Did Cheddar Man die because of a severe allergic reaction to Cheddar Gorge, where his millennia-old corpse was unearthed? Likely not. His skull had a hole in it, though it's unclear whether he perished from an infection, or if the hole was an accident of excavation. Researchers suspect that, more generally, Britain's Cheddar Men melted away after the arrival of paler-skinned agrarians who migrated to the area and replaced them. However, traces of the lactose-free cheese man live on in a subset of modern humans: Present-day Brits share about 10 percent of their genetic lineage with the Cheddar Man.

Cheddar Man is a sharp departure from academic expectations

In the 2018 book Archaeology, author Dane Castaneda writes that while modern anthropology has rejected the idea of clearly demarcated races, physical anthropologists nonetheless separate people into three major racial categories: Caucasoid, Mongoloid, and Negroid. The Caucasoids primarily reside in Europe, the Negroids largely live in Africa, and the Mongoloids populate Asia. Conventional wisdom holds that these races can be discerned through differences in skin color, eyes, hair, facial shape, and even body proportions. That way of thinking clearly permeated archaeology lecturer Dr. Simon James' claim Britain's earliest inhabitants belonged to "the Caucasoid population of Europe." 

Cheddar Man — a dark-skinned, blue-eyed human who came from a population of people that occupied Britain and parts of mainland Europe — derails that train of thinking.

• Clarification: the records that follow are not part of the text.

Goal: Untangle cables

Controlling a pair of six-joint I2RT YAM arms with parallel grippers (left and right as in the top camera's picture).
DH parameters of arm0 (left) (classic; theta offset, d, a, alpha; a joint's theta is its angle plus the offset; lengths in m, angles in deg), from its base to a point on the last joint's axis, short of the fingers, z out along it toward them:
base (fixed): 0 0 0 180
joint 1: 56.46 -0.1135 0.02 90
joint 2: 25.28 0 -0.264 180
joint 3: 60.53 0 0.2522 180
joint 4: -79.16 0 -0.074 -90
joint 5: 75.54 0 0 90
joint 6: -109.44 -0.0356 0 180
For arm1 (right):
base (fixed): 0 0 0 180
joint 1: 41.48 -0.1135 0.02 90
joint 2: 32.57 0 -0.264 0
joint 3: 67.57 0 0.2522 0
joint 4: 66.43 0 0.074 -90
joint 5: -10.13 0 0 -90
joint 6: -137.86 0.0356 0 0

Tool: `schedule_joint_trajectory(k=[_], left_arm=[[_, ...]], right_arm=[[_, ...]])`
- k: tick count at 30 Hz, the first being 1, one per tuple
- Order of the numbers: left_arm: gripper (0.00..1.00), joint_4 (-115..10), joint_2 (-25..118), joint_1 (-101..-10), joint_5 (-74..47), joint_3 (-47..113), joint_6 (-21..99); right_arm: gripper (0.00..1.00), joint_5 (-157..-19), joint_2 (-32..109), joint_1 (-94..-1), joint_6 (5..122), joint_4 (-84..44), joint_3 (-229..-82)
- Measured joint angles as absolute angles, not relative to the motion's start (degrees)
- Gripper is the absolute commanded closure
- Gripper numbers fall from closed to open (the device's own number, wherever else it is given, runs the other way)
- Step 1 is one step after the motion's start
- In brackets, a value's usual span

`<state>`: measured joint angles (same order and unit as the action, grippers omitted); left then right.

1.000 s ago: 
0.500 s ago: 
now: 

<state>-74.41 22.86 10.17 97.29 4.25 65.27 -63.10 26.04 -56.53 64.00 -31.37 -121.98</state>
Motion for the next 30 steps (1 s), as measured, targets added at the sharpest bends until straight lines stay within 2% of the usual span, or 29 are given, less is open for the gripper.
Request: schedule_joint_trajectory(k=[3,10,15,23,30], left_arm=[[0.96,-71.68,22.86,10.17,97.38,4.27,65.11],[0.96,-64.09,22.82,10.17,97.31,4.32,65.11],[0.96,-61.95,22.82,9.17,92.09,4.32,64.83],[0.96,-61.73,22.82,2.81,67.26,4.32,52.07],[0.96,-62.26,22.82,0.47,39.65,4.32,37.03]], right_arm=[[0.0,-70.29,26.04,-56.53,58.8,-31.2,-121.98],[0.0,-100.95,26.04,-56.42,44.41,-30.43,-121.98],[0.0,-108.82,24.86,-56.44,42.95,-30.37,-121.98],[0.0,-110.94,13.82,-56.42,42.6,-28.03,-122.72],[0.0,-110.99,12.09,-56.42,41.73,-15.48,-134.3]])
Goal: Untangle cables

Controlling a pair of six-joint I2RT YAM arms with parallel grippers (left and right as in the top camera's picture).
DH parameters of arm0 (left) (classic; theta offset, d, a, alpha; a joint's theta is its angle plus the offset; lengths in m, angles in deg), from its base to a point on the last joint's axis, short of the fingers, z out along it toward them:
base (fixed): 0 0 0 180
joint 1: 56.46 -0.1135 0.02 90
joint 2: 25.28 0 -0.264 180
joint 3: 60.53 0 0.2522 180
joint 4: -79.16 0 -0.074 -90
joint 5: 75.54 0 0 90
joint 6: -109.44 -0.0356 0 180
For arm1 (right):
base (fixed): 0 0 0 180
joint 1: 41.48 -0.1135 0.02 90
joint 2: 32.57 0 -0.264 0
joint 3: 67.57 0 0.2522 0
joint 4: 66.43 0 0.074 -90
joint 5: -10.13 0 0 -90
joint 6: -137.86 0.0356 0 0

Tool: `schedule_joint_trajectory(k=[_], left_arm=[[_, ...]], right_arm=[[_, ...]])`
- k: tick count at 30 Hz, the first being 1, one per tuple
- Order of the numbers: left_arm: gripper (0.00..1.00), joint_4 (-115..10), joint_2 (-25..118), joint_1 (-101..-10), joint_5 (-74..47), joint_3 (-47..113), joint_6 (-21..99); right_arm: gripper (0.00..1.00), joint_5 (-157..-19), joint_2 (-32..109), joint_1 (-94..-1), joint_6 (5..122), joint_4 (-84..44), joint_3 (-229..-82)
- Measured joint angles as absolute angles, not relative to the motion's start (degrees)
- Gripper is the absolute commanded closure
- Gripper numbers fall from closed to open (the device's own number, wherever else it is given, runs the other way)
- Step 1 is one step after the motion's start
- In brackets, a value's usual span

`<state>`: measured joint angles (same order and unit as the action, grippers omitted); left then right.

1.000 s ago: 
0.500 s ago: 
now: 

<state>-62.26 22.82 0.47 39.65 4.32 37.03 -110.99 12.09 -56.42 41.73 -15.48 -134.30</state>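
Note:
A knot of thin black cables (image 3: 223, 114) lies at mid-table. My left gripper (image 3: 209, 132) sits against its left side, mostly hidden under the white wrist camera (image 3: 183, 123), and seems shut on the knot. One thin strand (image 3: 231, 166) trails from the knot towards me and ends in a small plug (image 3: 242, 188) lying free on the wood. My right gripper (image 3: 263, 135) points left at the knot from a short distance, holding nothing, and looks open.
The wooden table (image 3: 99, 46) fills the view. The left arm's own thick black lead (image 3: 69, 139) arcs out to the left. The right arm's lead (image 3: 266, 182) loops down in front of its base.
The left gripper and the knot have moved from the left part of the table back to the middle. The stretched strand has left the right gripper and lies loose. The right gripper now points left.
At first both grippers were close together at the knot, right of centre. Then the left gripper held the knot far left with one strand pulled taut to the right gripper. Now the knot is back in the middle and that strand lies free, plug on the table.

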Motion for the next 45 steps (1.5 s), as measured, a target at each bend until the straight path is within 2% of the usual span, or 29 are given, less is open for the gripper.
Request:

His existence handily dismantles the sort of essentialist statements that pervade the way people discuss race or distinct groups of people in general. 

However, maybe Dr. Tim Booth said it best: "He [Cheddar Man] reminds us that you can't make assumptions about what people looked like in the past based on what people look like in the present, and that the pairings of features we are used to seeing today aren't something that's fixed."